Hello! I need some scientific help. I am writing a novel and in it a gardener names a new kind of hellebore after one of the characters. I need to write the name in the way it would be registered according to it's genus etc. Would this be right: Helleborus orientalis –  Ranunculaceae  Hellebore cv. (name the gardener has chosen) ? 
I've been researching and can't seem to find a definitive answer. Can anybody help me? I would be extremely grateful. Many Thanks, Jenni  

Posts

  • LG_LG_ SE LondonPosts: 4,049
    edited April 2022
    It would be correct to write Helleborus 'John Smith' 
    ie: the Latin bit must be in italics or underlined (not both). In general, if it's typed you would use italics, if it's handwritten you would underline.
    The cultivar name should be in quote marks, never italicised / underlined.
    With the Latin names, the first should be capitalised (ie: Helleborus) but the species name never. If the character knew exactly which hellebores s/he had crossed, it might be possible to use a species or hybrid name but tbh that's unlikely and you're much better missing it out. Really don't get caught up in cv or subsp or any of that, it's bound to be incorrect!

    PS if you're planning to describe the appearance or behaviour of the plant, then even more important to either miss out or check any species / hybrid details. I'd leave them out.

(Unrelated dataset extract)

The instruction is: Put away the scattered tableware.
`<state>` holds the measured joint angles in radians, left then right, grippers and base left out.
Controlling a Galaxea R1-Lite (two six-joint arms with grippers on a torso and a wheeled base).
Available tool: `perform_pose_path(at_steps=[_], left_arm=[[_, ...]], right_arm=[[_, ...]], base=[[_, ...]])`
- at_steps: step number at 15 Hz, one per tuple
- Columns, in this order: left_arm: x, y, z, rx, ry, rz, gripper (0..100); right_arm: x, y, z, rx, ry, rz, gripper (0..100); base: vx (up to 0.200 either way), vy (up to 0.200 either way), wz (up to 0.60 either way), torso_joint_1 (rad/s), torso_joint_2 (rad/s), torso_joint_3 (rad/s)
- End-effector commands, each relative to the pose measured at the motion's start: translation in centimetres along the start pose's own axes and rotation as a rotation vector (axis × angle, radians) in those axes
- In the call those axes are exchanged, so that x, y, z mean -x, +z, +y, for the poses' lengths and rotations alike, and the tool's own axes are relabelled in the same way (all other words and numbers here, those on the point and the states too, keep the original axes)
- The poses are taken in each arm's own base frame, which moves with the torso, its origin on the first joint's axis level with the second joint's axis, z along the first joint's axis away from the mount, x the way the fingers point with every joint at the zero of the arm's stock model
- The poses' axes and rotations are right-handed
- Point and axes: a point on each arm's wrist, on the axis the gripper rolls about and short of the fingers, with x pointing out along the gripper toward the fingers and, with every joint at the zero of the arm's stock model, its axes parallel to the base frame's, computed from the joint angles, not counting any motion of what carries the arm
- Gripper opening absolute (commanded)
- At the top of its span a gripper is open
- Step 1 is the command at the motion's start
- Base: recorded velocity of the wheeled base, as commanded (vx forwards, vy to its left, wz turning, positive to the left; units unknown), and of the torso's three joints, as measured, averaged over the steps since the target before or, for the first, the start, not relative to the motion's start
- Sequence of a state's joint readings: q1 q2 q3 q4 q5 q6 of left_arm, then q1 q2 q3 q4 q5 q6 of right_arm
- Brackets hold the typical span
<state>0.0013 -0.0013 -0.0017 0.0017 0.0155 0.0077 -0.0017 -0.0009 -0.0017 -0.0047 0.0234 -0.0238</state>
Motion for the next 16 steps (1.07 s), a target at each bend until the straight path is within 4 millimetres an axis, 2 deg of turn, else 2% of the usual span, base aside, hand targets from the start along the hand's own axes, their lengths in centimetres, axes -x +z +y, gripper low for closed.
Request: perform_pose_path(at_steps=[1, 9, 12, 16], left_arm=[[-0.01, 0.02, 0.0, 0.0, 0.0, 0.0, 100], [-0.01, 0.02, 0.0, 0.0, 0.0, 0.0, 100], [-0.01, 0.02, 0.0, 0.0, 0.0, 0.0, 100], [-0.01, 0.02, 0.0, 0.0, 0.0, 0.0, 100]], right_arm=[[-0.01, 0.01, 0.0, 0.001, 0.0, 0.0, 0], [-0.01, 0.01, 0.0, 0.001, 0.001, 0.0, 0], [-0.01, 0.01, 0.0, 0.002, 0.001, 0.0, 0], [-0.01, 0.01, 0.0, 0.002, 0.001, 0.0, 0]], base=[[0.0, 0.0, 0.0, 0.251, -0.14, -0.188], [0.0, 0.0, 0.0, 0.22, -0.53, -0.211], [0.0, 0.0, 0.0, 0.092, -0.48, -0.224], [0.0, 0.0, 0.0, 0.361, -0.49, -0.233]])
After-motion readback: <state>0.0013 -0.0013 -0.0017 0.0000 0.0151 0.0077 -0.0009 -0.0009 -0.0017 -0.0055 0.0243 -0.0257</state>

    Here's an example of just genus and cultivar name, as used by the RHS



    'If you have a garden and a library, you have everything you need.'
    - Cicero
  • JennyJJennyJ DoncasterPosts: 7,677
    Ranunculaceae is the family. Botanical gardens usually include it on plant labels but most domestic gardeners wouldn't bother, and you wouldn't include it every time when writing about a plant.
    Subsequent mentions (eg in the same magazine article) commonly abbreviate the genus, something like H. "Your Name" if it's clear they're still talking about hellebores and not hebes or helianthemums.



  • This is brilliant stuff LG! Thank you so much. I cannot tell you much I appreciate your help. And thank you for your swift response.